* Task to complete *
Your task is to copy the lines of the data below from the line holding "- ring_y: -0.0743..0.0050" through the line holding "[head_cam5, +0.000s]", inclusive, exactly and with nothing added.

* Collected material *
▼▼▼
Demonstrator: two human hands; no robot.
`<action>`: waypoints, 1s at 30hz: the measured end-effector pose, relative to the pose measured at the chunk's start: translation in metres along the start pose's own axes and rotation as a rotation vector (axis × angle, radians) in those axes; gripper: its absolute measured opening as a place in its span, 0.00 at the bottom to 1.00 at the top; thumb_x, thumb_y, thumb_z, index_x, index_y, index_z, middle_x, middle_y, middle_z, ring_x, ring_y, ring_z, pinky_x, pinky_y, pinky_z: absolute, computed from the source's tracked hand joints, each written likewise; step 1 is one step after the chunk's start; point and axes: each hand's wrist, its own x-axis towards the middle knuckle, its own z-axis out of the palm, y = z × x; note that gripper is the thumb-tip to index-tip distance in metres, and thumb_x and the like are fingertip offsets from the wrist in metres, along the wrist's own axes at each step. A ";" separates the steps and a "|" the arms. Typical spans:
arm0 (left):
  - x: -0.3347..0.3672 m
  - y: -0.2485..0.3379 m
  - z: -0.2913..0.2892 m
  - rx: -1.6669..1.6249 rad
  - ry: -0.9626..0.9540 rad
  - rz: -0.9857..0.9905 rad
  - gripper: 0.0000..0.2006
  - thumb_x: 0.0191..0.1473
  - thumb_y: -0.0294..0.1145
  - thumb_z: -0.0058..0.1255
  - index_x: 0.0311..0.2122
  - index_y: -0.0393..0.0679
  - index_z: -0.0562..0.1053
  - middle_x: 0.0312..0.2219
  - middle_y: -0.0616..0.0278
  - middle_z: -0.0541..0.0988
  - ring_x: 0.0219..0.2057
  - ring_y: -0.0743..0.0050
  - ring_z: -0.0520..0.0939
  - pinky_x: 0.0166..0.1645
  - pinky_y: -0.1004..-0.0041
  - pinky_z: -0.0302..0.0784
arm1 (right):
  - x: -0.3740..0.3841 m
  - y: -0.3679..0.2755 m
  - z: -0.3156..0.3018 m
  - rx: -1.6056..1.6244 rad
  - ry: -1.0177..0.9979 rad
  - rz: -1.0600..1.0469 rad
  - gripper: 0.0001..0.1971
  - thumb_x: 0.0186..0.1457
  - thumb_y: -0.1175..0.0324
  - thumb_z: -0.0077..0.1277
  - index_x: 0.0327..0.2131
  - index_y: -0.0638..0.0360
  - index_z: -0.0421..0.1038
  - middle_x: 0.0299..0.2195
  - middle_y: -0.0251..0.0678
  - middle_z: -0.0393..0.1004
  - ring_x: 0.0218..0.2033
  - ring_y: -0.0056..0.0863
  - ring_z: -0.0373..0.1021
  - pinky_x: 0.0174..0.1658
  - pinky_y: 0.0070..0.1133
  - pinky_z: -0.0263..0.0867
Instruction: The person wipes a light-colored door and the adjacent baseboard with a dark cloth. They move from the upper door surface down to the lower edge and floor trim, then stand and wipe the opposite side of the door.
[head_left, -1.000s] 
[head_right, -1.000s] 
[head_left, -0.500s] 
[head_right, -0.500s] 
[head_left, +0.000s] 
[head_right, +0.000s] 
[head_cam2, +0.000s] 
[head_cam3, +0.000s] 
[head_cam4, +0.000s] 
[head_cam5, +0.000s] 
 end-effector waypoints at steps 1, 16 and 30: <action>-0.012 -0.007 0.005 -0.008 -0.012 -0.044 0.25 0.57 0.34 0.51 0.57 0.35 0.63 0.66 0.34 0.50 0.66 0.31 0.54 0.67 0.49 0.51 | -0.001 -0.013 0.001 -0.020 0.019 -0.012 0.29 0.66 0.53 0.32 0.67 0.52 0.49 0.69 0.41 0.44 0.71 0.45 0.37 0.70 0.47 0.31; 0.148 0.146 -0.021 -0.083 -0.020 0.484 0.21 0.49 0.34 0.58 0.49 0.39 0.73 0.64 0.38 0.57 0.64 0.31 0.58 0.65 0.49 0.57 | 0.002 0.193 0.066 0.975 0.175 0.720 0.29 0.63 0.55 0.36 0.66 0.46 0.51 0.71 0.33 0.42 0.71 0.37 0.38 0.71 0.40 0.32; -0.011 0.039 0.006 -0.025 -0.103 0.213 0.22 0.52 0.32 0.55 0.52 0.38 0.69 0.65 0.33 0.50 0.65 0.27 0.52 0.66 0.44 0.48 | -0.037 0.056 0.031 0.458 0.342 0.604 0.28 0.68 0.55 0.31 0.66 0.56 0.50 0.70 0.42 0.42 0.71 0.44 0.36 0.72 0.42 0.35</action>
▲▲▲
* Written reply *
  - ring_y: -0.0743..0.0050
  - ring_z: -0.0520..0.0939
  - pinky_x: 0.0166..0.1645
  - pinky_y: -0.1004..-0.0041
  - pinky_z: -0.0302..0.0784
arm1 (right):
  - x: -0.3740..0.3841 m
  - y: -0.3679..0.2755 m
  - z: -0.3156..0.3018 m
  - rx: -1.6056..1.6244 rad
  - ry: -1.0177..0.9979 rad
  - rz: -1.0600..1.0469 rad
  - gripper: 0.0001..0.1971
  - thumb_x: 0.0186..0.1457
  - thumb_y: -0.1175..0.0324
  - thumb_z: -0.0077..0.1277
  - index_x: 0.0327..0.2131
  - index_y: -0.0638..0.0360
  - index_z: -0.0421..0.1038
  - middle_x: 0.0299..0.2195
  - middle_y: -0.0251..0.0678
  - middle_z: -0.0393..0.1004
  - ring_x: 0.0218..0.2033
  - ring_y: -0.0056..0.0863
  - ring_z: -0.0373..0.1021
  - pinky_x: 0.0174..0.1658
  - pinky_y: 0.0070..0.1133
  - pinky_z: -0.0263..0.0867
Instruction: The person wipes a light-colored door and the adjacent baseboard with a dark cloth. They move from the upper door surface down to the lower edge and floor trim, then stand and wipe the opposite side of the door.
[head_left, -1.000s] 
[head_right, -1.000s] 
[head_left, -0.500s] 
[head_right, -0.500s] 
[head_left, +0.000s] 
[head_right, +0.000s] 
[head_cam2, +0.000s] 
[head_cam3, +0.000s] 
[head_cam4, +0.000s] 
[head_cam5, +0.000s] 

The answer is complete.